One of the sessions at the BYU FH Conference this year was by Gary Wright, Senior Product Manager for Records Preservation at FamilySearch. This was a very interesting session. Gary has just published a White Paper entitled “Preserving Your Family History Records Digitally.” Available at https://wiki.familysearch.org/en/White_Paper:_Preserving_Your_Family_History_Records_Digitally – or more easily go to wiki.familysearch.org and search for Gary Wright
Key Question: What are we doing to preserve our records?
Why go digital ?
- age and physical shape of records – no worry about records being too fragile to handle – or being destroyed
- color and contrast don’t fade with time – old prints fade
- copies are as good as the original
- records are easier to organize, use, and share
- more and more records are being created digitally – pictures, words – so already have to deal with digital
Paper vs digital
- both have challenges in preservation
- – but we should consider the need for secure storage
- – and multiple copies capable of being shared
It is easier to archive both paper and digital poorly
There are simple things you can do to make your records more secure
What do you need?
- computer and software
- way to digitize
- way to preserve
What can be digitized?
- Documents and journals
- Written and audio histories
- Newspapers clippings
- Family videos
- Music and artwork
What is digital preservation?
- Not merely backing up data
- It is storing digital information with descriptive information
- In perpetuity
- In multiple locations
- Best quality you can afford
- Migrating data to new media and formats to avoid obsolescence
(pd aside – Do you remember when? . . .
- Floppy disks cost $10 each
- Apple ProFile hard drive $3000 for 5MB
- Corvus Hard drive $9000 for 45MB
- 16 GB Flashdrive for $25
- 1 Terabyte HD for $100)
Storage is cheap
But are hard drives and flash drives the best places to preserve your records?
Hard drives have a 2 to 5 year life about the same as ordinary grade CDs and DVDs
No one knows how long flash drives will last
All of these things can be part of the preservation plan
Why use optical discs? -Longevity
- Archive grade optical disks
- disks with a gold reflective layer and anti UV protection
- e.g.
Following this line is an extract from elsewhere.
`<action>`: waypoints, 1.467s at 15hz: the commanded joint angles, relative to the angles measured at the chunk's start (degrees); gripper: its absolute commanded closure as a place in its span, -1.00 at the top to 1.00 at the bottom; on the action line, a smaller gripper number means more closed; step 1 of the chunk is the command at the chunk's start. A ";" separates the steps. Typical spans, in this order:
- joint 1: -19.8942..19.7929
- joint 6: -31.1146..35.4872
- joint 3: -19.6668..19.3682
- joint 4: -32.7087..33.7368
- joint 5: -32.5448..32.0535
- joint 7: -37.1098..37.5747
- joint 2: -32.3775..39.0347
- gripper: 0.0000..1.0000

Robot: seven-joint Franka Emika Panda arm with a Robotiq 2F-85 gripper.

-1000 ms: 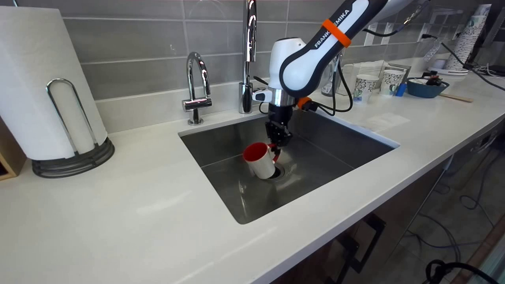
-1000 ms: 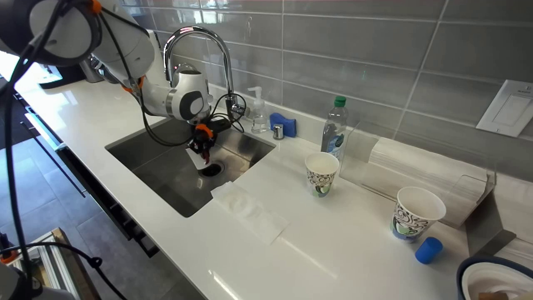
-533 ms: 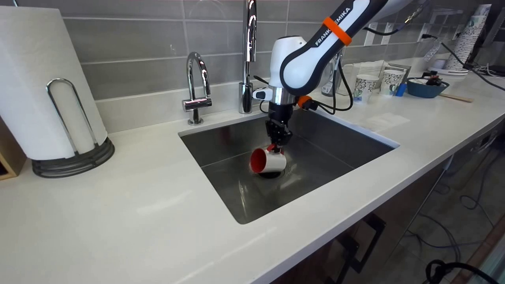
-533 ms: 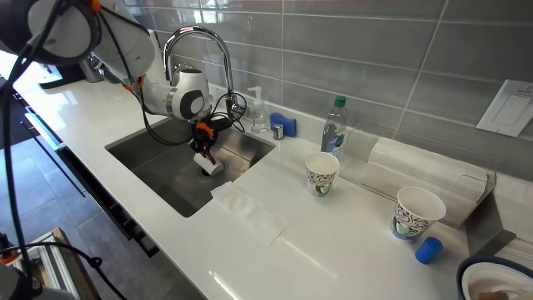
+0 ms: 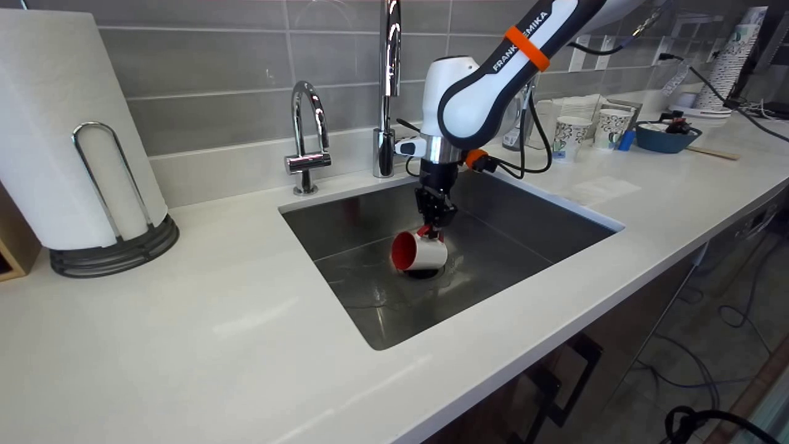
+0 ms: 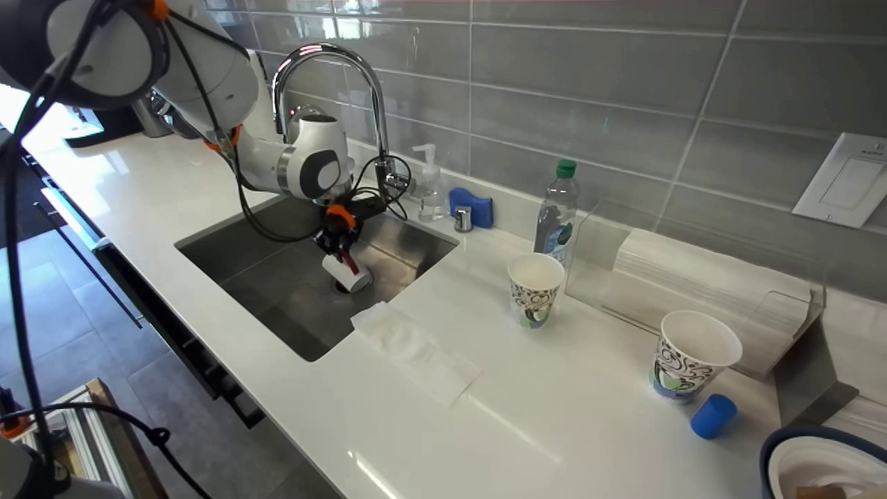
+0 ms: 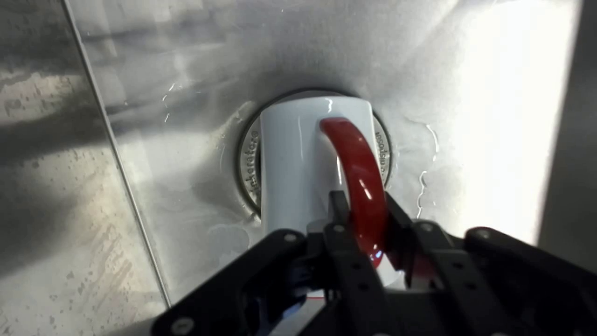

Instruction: Move the mug to the right side of the sink

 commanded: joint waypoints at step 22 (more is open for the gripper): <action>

MAM-A disks – about $1 per CD or $2 per DVD – http://www.mam-a.com/
- CDs last over 300 years
- DVDs last over 110 years
- Can use your regular CD or DVD writer
- Use a high power laser to etch the data on a disk
- 1000 year archival life
- Need special writer to create the disk
- Can be read on any DVD player
- http://www.millenniata.com/.com sell the M-Disk
- About $400 for the machine to create the disks – About $11 per disk
Quick list for Archiving:
- Use gold CD-R or DVD-R media (or M-Disk) for the best longevity
- Never touch the recording side
- Do not use adhesive labels
- Store vertically in a protective case
- Protective cases should be rigid and contact the disc at the center hub only
- Store in room temperature at moderate humidity (below 50%)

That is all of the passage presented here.